Publishing Enemy No 1

Meet the face of your imminent demise, publishing. No, it’s not Drew Carey on Slim Fast, it’s Canadian sci-fi writer and uber-blogger Cory Doctorow, muthatruckahs. And he’s here to bust an affable, common sense cap in your ass. That or he’s the anti-Christ. Are we supposed to be mad at him because he makes money? Because his analogies are sensationally brutal? Because he cornered the black plastics market with those glasses? Can anyone tell me what this ridiculous article is actually saying?

As an example of that, Doctorow cites Amazon.com’s decision to delete – unilaterally and by remote control – thousands of electronic copies of George Orwell’s Nineteen Eighty Four it had previously sold to users of its Kindle e-readers.

“They gave everybody back their copies and promised they would never do it again – unless they had a court order,” Doctorow said. “I’ve worked as a bookseller, and no bookseller has ever had to make a promise at the cash register: ‘Here’s your books. I promise I won’t come to your house and take them away again – unless I have a court order.’”

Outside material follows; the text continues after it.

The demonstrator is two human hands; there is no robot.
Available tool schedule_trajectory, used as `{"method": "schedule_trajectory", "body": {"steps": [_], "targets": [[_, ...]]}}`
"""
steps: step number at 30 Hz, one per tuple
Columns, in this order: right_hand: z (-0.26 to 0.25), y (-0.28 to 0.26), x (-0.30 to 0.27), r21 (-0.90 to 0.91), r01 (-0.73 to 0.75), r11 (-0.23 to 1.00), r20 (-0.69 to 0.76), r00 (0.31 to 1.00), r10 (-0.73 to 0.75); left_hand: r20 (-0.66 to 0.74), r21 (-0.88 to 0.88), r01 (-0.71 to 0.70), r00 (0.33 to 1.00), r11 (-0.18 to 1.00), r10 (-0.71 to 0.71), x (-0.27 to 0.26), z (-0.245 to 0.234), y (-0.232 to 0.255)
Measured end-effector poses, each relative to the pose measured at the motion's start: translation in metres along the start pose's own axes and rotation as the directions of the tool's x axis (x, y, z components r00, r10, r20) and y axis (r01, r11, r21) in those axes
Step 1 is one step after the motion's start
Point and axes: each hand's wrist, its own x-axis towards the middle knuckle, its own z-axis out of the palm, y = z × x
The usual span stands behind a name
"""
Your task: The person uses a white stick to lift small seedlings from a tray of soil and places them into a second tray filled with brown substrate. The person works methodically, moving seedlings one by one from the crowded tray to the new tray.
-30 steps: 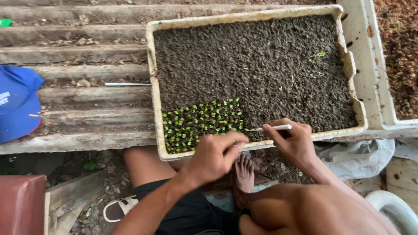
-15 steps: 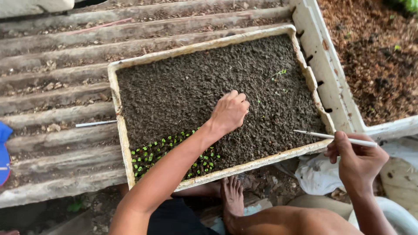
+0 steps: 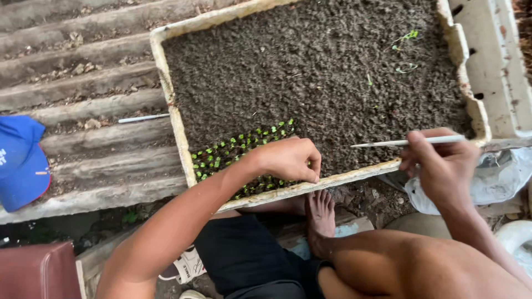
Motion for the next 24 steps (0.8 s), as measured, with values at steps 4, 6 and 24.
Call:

Traditional copyright law is like a tank mine, according to Doctorow, a fellow of the Electronic Frontier Foundation, a digital-rights watchdog. It exists to regulate the activities of large commercial interests. “A civilian can’t set it off by stepping on it.” But new corporate models born of digital technology are changing that, so that penalties for comparatively petty violations – like sharing a book – are targeting individual readers. “They’re redesigning tank mines to blow the legs off children.”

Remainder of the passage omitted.